Estaban lejos del pueblo. Ya era difícil reconocer las lucecitas de los faroles por separado. Una vez más, el Míle, libre, disfrutaba de vagar por los cielos con sólo su voluntad como única carta de navegación.

Timoteo se encaramó al mascarón de proa y evitando la triste mirada que brillaba en los ojos de madera de la sílfide, palpó su estilizado cuerpo encontrando la fisura que sólo si su dueña deseaba podía encontrarse. Dentro de la efigie, hueca, una bola de trapos. Dejó a la contrita figura sumida en sus quejas y excusas y se sentó para mejor poder contemplar la estatuilla cubierta por la tela. A la luz de las estrellas, fría, distante y flamígera, el pequeño dragón parecía a punto de desperezarse.
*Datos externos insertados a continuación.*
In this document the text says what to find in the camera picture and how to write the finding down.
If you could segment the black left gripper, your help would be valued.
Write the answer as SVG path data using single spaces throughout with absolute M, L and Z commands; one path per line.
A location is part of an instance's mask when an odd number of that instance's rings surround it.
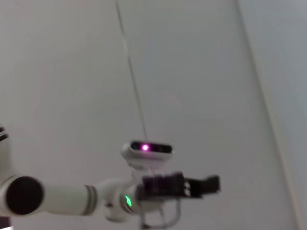
M 185 181 L 190 189 L 185 189 Z M 184 178 L 183 172 L 167 175 L 142 177 L 137 186 L 137 199 L 149 201 L 155 199 L 189 198 L 202 199 L 202 192 L 221 191 L 220 177 L 209 176 L 203 179 Z

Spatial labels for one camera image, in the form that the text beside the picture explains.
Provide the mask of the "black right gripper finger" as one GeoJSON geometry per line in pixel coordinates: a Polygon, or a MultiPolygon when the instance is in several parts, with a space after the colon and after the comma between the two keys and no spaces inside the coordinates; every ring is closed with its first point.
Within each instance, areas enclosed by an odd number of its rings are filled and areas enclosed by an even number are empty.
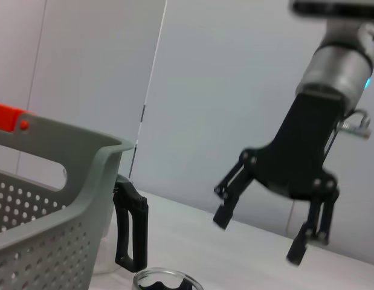
{"type": "Polygon", "coordinates": [[[334,205],[339,195],[339,193],[332,193],[326,198],[315,198],[310,201],[308,218],[301,226],[286,255],[289,263],[295,266],[301,264],[309,242],[329,244],[334,205]]]}
{"type": "Polygon", "coordinates": [[[231,221],[240,196],[254,180],[254,166],[257,157],[240,158],[237,164],[214,188],[214,192],[222,200],[213,222],[225,230],[231,221]]]}

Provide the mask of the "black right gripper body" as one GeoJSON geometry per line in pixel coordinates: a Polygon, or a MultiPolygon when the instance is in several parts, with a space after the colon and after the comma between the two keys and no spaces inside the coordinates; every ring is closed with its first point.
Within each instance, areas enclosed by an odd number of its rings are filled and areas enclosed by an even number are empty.
{"type": "Polygon", "coordinates": [[[298,94],[272,142],[250,150],[247,174],[290,199],[332,197],[337,179],[323,169],[324,148],[342,116],[341,100],[298,94]]]}

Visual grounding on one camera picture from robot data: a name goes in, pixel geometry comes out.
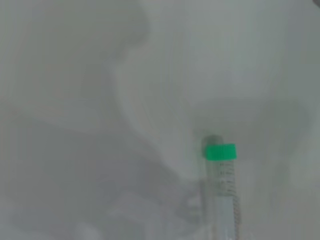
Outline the green-capped clear test tube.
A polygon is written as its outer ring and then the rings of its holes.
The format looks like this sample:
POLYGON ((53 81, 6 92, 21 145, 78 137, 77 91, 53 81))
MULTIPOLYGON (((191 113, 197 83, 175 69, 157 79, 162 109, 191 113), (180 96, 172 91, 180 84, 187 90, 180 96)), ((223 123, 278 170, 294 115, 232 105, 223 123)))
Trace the green-capped clear test tube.
POLYGON ((241 210, 236 188, 234 161, 236 145, 207 144, 204 157, 213 177, 213 190, 217 220, 216 240, 240 240, 241 210))

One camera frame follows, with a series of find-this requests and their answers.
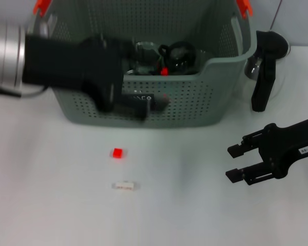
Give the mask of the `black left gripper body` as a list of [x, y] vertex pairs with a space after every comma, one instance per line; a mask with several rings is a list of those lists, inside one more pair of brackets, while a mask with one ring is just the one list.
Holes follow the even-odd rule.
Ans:
[[122, 61], [112, 48], [26, 35], [22, 82], [82, 92], [111, 112], [121, 95]]

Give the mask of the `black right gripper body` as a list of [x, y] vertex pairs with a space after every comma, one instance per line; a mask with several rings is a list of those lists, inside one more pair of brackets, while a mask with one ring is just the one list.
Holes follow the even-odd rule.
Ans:
[[259, 154], [276, 179], [284, 178], [293, 163], [308, 157], [308, 119], [285, 128], [269, 124], [262, 136]]

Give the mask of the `clear glass teapot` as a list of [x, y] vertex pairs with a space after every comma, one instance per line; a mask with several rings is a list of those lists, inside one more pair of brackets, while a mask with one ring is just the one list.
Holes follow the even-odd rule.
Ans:
[[153, 42], [135, 44], [134, 69], [137, 75], [159, 75], [162, 68], [162, 56], [159, 46]]

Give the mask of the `grey-green perforated storage basket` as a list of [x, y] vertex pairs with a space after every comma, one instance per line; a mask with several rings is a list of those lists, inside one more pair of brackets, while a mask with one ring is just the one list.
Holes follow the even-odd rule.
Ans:
[[241, 17], [236, 0], [52, 0], [44, 17], [32, 15], [29, 31], [81, 42], [92, 36], [172, 45], [191, 43], [196, 74], [125, 75], [125, 94], [170, 98], [162, 113], [144, 121], [96, 110], [79, 92], [56, 89], [64, 115], [77, 124], [130, 128], [187, 128], [218, 122], [232, 96], [246, 60], [256, 49], [253, 18]]

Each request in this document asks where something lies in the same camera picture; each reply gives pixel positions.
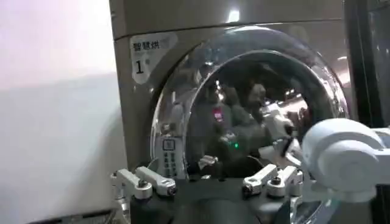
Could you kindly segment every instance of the washing machine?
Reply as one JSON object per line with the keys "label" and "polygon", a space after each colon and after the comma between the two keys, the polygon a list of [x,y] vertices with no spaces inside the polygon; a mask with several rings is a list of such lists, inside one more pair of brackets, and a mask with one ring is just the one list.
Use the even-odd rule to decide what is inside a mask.
{"label": "washing machine", "polygon": [[[357,119],[342,1],[110,5],[129,169],[185,180],[211,155],[241,178],[267,163],[259,149],[274,140],[273,111],[298,140],[321,120]],[[335,204],[309,203],[296,223]]]}

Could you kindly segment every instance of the washer door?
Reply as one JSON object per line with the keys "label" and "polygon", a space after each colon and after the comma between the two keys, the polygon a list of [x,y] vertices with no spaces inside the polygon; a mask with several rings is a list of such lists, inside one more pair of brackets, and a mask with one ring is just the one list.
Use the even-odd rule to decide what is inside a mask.
{"label": "washer door", "polygon": [[[267,121],[275,111],[298,141],[318,121],[348,117],[332,70],[284,33],[246,26],[200,44],[171,74],[155,109],[151,157],[158,173],[188,178],[188,168],[209,155],[229,164],[227,177],[253,175],[269,162],[259,149],[285,137]],[[305,205],[296,222],[324,207]]]}

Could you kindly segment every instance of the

«El dueño del mundo…» esas habían sido las palabras del viejo. Las paladeó detenidamente antes de escupirlas; le habían agriado tan repentinamente como dulces le habían acariciado la oreja al escucharlas. «Esto va a significar muchos problemas, ya veréis». La sílfide y el espectro callaron. Ellos también contemplaban arrobados la majestad de la pequeña estatua.